Task brief: Filter the entries for the string "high". Copy each line that has it.

Data extracted from a collection
-*-*-
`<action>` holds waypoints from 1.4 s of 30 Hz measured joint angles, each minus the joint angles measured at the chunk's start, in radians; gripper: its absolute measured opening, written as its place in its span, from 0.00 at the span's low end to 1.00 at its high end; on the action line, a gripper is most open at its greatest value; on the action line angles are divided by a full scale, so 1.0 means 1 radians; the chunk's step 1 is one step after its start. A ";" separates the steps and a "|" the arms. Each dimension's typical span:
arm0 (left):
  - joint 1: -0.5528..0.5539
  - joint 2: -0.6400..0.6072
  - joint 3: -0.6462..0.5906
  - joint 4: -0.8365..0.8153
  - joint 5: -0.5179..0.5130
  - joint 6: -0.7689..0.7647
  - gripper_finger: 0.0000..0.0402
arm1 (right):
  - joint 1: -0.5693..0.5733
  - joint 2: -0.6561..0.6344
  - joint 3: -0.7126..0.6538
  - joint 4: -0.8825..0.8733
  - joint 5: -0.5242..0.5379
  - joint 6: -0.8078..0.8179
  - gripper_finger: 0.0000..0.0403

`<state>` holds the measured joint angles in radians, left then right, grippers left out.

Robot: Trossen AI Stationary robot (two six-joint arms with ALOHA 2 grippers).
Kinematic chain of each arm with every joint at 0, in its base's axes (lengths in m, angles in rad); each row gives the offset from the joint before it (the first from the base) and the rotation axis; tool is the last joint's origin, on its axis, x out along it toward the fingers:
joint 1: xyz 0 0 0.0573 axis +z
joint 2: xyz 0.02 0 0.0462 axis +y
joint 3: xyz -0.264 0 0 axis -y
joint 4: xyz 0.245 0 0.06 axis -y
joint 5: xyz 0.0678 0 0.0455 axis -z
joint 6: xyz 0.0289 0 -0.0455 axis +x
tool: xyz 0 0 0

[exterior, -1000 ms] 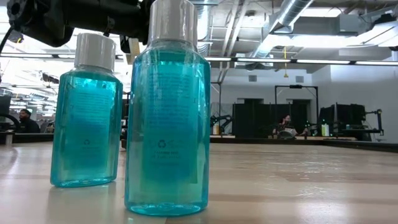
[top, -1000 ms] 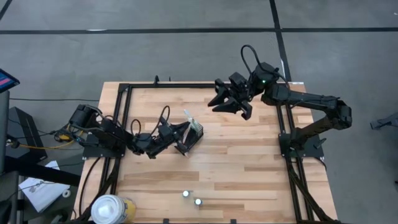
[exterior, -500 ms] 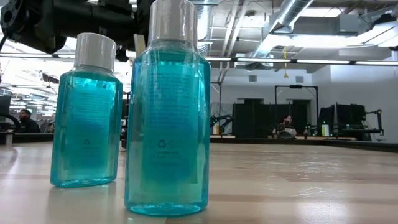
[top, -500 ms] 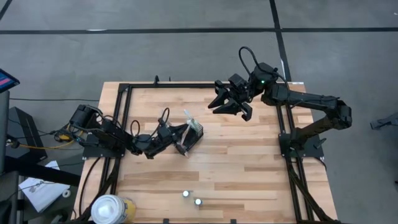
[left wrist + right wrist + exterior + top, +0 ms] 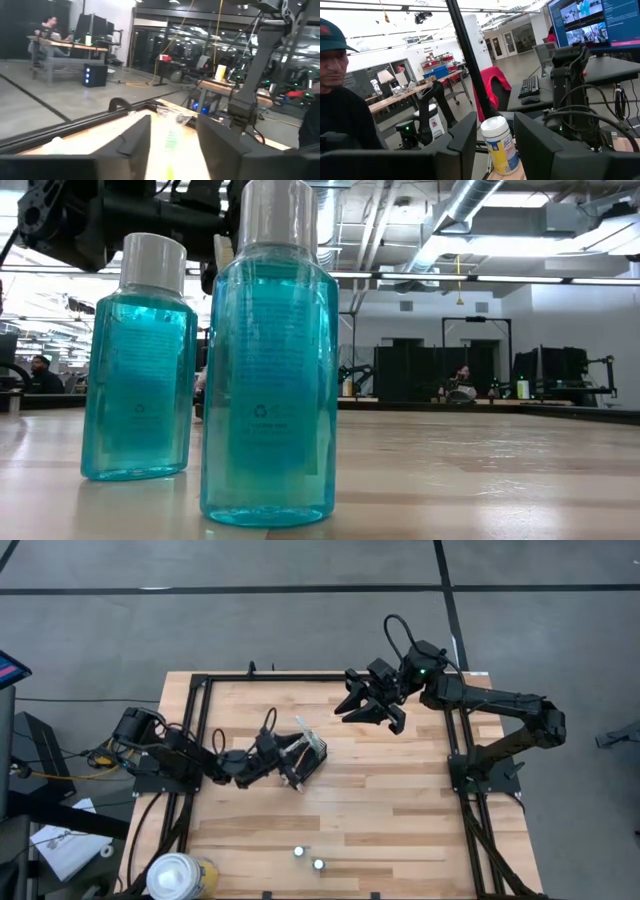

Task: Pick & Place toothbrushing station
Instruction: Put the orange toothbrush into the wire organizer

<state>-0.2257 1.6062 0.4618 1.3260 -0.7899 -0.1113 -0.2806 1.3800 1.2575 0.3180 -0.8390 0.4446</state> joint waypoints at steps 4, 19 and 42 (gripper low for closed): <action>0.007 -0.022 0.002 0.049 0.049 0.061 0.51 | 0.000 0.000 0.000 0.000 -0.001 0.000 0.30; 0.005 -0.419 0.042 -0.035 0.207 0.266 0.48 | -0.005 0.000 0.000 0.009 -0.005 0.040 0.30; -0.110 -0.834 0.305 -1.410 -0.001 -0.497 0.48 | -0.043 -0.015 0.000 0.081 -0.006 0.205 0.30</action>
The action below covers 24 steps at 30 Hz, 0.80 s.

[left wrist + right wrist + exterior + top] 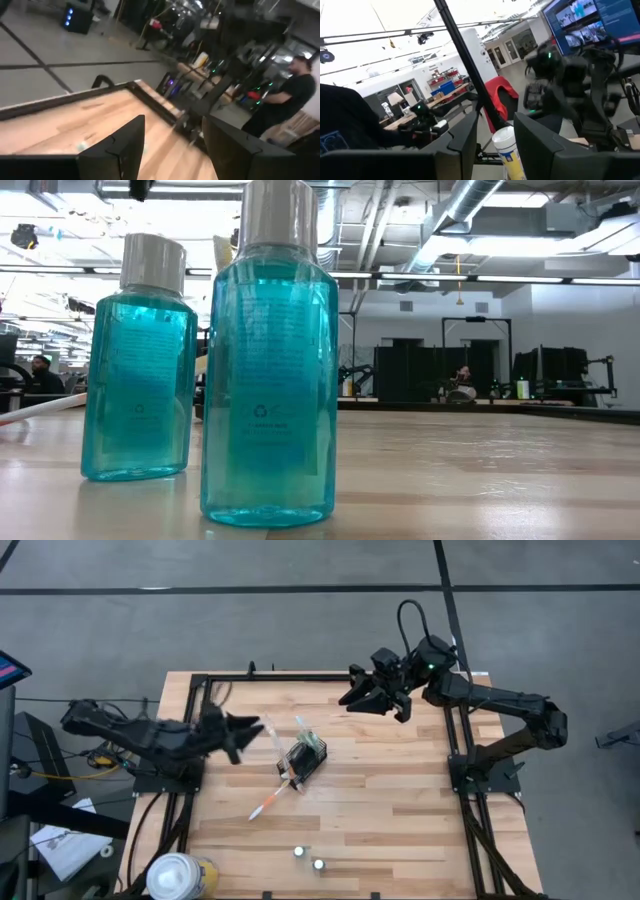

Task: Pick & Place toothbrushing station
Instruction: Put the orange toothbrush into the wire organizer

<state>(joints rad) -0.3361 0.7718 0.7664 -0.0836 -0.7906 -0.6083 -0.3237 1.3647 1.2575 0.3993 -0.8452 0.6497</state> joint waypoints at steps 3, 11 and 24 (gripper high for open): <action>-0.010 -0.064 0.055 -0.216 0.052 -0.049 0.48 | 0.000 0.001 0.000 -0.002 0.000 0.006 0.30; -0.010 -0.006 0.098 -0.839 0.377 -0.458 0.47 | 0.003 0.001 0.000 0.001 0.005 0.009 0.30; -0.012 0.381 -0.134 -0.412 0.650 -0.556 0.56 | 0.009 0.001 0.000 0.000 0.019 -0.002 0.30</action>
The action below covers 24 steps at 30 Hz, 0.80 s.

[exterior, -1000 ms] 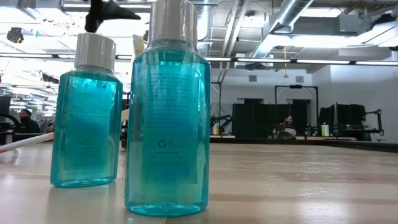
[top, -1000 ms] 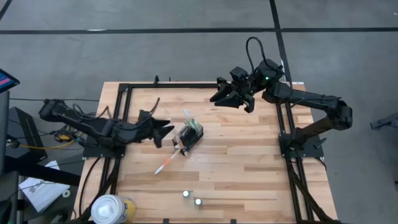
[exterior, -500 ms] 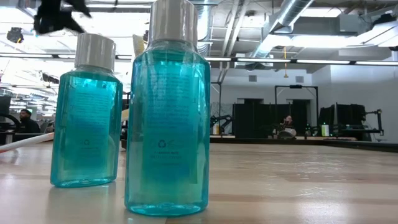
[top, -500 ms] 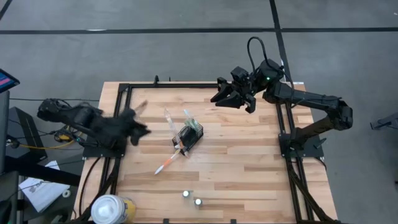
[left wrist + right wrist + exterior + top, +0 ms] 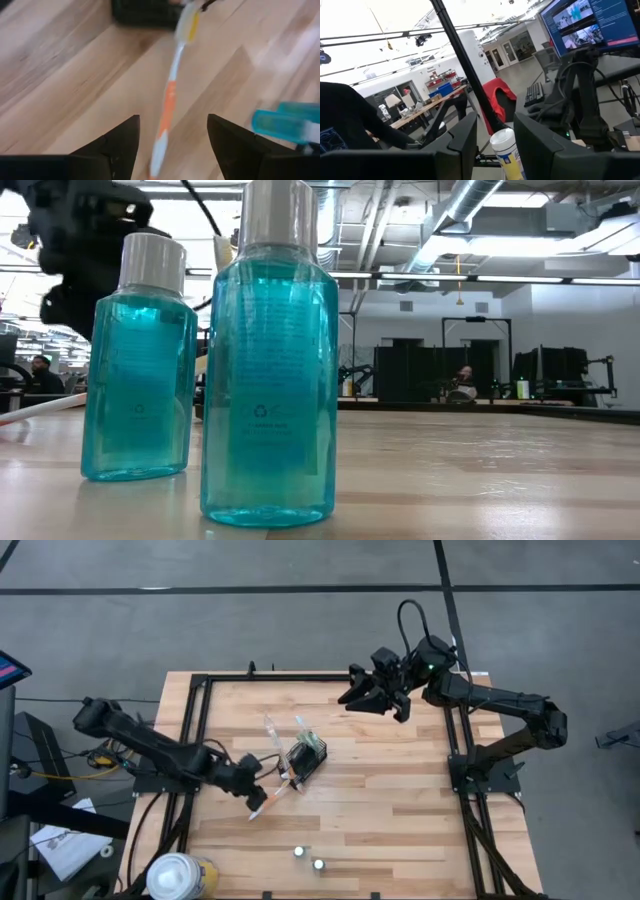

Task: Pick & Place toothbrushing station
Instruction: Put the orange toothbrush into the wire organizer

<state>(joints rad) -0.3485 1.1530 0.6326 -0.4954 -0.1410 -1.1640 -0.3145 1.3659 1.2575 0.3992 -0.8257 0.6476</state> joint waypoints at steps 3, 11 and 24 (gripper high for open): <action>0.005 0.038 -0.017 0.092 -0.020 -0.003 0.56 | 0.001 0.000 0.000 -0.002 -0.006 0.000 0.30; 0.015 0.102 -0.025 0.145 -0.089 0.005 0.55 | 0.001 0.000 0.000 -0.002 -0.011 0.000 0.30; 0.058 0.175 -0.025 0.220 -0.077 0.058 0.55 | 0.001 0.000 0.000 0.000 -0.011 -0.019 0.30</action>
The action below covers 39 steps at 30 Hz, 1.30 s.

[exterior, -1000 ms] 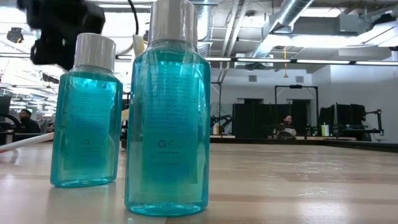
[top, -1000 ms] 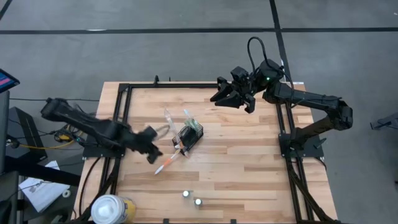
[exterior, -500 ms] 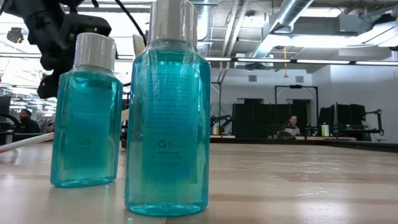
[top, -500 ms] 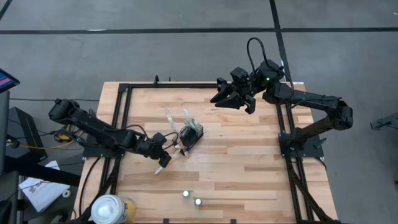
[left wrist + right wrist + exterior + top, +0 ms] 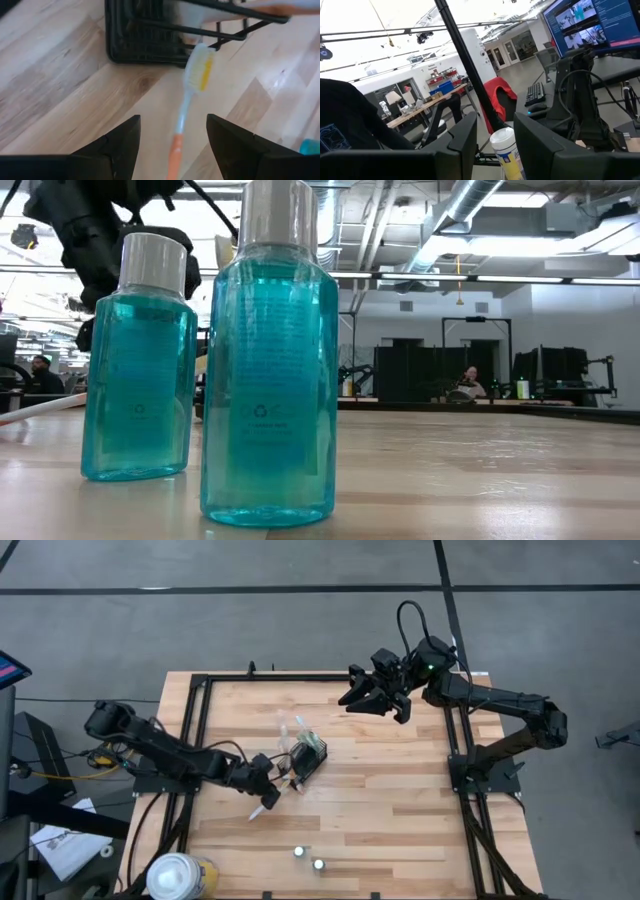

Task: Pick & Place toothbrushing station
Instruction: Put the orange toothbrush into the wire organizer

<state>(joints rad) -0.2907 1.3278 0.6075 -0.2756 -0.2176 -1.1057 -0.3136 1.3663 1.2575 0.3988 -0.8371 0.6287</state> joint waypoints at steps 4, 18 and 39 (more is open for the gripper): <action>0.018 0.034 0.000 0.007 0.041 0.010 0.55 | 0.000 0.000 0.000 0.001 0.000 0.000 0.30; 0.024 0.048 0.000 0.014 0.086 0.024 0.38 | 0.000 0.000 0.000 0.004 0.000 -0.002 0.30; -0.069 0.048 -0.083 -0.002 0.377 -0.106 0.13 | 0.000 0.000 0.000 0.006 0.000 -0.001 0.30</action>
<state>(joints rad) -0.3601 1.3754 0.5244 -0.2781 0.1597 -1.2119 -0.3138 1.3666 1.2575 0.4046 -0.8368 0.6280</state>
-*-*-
Written answer:
`<action>` holds waypoints from 1.4 s of 30 Hz measured joint angles, each minus the joint angles measured at the chunk's start, in radians; gripper: its absolute measured opening, written as its place in its span, from 0.00 at the span's low end to 1.00 at its high end; on the action line, a gripper is most open at its greatest value; on the action line angles are divided by a full scale, so 1.0 means 1 radians; the chunk's step 1 is one step after its start. A ";" separates the steps and a "|" the arms. Each dimension's typical span:
<state>(joints rad) -0.3361 0.7718 0.7664 -0.0836 -0.7906 -0.6083 -0.3237 1.3647 1.2575 0.3993 -0.8452 0.6497</state> joint waypoints at steps 3, 11 and 24 (gripper high for open): <action>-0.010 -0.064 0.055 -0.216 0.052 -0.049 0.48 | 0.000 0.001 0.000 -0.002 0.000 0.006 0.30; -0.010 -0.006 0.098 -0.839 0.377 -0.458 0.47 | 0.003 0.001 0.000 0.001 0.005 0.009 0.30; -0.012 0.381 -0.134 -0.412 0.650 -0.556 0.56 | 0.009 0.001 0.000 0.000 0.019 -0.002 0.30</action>
<state>(joints rad) -0.3485 1.1530 0.6326 -0.4954 -0.1410 -1.1640 -0.3145 1.3659 1.2575 0.3992 -0.8257 0.6476</state> joint waypoints at steps 3, 11 and 24 (gripper high for open): <action>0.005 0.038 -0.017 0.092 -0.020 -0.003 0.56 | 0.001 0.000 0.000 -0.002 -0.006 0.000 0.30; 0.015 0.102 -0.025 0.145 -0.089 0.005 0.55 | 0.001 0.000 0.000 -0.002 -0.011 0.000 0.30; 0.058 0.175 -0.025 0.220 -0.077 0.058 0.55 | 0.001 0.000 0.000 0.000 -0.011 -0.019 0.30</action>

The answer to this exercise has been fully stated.